What you have to do.
Take the entries below and print only the lines from the one with "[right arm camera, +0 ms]" through the one with "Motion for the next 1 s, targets", exactly as they stand, both ends included.

Data to process.
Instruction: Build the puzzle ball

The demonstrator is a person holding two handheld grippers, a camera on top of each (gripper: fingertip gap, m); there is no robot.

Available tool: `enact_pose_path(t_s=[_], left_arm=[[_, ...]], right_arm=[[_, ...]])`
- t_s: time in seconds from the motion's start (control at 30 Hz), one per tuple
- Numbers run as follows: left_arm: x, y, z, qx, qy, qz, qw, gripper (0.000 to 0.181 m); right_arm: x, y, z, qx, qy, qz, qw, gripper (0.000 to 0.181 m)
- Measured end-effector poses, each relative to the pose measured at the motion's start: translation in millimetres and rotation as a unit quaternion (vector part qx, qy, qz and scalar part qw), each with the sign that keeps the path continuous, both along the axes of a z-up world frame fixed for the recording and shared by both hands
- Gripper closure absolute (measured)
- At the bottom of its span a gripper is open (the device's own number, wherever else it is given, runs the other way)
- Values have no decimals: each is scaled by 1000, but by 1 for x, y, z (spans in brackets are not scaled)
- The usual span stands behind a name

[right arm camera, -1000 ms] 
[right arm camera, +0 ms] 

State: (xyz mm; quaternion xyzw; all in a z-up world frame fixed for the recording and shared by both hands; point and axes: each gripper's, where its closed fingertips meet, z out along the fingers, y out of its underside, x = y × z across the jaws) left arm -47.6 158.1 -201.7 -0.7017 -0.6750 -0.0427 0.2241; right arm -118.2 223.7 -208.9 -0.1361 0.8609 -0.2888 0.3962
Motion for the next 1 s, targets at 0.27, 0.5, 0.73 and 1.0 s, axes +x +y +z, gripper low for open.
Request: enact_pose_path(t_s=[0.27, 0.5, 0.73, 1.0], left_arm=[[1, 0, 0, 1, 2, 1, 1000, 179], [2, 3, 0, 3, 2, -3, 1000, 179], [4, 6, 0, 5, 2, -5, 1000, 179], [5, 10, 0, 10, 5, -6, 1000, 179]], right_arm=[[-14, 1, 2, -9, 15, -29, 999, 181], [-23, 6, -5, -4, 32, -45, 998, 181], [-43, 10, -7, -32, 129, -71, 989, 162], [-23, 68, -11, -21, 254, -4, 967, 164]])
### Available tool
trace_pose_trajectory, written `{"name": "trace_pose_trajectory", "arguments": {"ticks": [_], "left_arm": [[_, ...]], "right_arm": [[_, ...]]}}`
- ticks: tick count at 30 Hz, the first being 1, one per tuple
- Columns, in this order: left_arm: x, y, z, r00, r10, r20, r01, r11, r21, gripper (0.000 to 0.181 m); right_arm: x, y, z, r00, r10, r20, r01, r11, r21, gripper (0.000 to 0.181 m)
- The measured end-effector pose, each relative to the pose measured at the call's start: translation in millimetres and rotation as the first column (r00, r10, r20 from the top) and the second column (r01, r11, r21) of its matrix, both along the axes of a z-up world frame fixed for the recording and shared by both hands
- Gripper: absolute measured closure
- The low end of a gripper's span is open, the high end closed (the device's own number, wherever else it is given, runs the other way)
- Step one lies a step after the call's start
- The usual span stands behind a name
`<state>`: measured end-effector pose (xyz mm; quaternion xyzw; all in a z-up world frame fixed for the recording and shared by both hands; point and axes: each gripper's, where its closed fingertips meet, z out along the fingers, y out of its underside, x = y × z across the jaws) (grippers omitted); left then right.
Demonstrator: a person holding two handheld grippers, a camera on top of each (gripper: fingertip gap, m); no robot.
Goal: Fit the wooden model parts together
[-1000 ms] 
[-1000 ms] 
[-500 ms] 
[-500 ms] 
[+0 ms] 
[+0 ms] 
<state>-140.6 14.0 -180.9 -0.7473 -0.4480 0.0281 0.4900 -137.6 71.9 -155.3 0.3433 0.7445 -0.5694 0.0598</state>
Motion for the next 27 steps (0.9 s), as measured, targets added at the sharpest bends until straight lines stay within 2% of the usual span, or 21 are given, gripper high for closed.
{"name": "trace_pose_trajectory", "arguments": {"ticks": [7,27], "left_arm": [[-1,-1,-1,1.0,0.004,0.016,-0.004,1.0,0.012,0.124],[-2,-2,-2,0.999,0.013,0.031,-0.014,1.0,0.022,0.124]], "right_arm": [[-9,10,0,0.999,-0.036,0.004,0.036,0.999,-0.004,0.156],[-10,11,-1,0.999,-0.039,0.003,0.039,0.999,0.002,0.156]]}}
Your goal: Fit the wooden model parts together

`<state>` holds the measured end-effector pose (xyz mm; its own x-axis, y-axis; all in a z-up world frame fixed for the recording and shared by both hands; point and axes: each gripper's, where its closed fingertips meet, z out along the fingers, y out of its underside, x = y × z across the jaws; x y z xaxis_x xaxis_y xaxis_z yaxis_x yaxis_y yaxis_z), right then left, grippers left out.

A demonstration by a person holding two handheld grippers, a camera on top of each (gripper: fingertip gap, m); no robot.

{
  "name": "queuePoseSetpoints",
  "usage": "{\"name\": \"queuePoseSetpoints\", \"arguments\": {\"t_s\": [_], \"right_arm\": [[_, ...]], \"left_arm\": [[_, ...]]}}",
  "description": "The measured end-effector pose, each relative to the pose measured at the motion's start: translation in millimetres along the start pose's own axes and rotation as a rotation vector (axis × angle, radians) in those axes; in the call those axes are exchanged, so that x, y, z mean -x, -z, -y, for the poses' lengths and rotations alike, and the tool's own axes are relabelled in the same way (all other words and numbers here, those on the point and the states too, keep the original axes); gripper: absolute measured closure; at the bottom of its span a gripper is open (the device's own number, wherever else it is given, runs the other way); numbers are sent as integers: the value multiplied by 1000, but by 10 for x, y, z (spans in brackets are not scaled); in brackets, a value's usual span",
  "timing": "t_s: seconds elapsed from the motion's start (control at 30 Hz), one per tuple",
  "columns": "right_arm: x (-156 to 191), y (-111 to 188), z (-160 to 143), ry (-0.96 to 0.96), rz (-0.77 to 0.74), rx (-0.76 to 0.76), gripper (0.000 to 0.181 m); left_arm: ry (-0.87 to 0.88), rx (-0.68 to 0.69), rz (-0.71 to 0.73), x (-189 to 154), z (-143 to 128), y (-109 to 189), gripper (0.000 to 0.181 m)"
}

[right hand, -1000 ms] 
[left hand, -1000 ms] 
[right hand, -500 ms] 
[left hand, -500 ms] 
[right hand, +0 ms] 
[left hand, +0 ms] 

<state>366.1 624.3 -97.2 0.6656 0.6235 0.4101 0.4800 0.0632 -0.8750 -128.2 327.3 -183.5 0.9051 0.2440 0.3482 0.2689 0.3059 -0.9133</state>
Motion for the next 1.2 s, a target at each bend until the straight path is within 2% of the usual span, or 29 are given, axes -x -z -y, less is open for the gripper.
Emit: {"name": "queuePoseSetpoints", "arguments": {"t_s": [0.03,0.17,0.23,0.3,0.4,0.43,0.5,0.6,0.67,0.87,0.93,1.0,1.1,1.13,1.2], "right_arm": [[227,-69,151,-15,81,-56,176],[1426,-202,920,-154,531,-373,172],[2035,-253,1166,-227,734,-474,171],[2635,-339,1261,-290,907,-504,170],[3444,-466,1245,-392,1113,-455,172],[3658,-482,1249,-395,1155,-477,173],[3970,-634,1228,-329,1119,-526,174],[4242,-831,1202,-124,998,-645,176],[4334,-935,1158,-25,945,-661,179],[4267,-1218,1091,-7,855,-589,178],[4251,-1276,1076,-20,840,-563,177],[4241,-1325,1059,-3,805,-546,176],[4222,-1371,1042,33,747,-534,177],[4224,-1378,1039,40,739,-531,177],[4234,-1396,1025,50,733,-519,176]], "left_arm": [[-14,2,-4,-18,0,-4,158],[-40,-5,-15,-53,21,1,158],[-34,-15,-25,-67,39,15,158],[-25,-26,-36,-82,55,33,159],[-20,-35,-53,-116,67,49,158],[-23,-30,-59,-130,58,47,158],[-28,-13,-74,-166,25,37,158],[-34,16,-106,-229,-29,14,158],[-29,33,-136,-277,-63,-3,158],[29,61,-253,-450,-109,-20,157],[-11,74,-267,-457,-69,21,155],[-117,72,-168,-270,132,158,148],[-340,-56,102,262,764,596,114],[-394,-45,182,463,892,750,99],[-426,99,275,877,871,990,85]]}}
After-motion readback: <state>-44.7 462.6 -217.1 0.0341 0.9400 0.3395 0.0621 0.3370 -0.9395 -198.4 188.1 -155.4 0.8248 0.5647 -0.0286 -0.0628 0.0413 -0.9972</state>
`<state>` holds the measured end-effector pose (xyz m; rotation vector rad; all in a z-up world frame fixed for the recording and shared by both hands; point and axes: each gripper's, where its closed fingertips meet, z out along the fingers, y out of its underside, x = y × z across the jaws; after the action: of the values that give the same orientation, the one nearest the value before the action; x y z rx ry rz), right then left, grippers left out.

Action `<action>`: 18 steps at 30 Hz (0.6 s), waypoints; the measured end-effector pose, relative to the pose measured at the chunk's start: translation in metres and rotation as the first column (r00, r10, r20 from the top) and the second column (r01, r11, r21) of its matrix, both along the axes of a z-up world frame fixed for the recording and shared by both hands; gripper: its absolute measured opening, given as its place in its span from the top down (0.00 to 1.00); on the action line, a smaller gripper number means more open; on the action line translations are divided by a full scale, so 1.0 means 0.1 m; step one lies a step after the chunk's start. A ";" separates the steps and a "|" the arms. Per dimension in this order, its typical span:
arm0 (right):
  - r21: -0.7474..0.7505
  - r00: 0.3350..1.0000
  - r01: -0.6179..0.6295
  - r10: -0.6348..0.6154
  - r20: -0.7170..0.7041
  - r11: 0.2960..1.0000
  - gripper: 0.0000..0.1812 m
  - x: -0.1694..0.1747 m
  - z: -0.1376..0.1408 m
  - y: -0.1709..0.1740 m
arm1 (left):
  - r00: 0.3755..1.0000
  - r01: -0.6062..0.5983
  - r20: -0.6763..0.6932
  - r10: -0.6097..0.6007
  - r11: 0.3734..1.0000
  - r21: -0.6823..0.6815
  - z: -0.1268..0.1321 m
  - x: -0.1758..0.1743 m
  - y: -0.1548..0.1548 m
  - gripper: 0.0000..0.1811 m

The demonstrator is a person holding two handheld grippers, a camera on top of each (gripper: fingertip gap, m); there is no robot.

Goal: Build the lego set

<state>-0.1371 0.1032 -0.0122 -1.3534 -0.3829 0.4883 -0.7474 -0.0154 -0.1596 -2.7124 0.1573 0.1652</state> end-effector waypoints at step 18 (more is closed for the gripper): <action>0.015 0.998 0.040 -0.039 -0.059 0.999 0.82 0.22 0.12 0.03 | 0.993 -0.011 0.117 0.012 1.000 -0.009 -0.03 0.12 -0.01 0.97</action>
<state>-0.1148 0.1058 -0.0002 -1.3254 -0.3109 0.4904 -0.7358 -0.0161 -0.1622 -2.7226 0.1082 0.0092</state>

Output of the task.
[right arm camera, +0 ms] 

State: (xyz mm; quaternion xyzw; all in a z-up world frame fixed for the recording and shared by both hands; point and axes: each gripper's, where its closed fingertips meet, z out along the fingers, y out of its underside, x = y × z across the jaws) left arm -47.6 158.1 -201.7 -0.7017 -0.6750 -0.0427 0.2241; right arm -118.2 223.7 -208.9 -0.1361 0.8609 -0.2888 0.3962
Motion for the next 1 s, targets at 0.27, 0.5, 0.73 and 1.0 s, axes +x +y +z, gripper low for open.

Nothing else is needed for this exercise.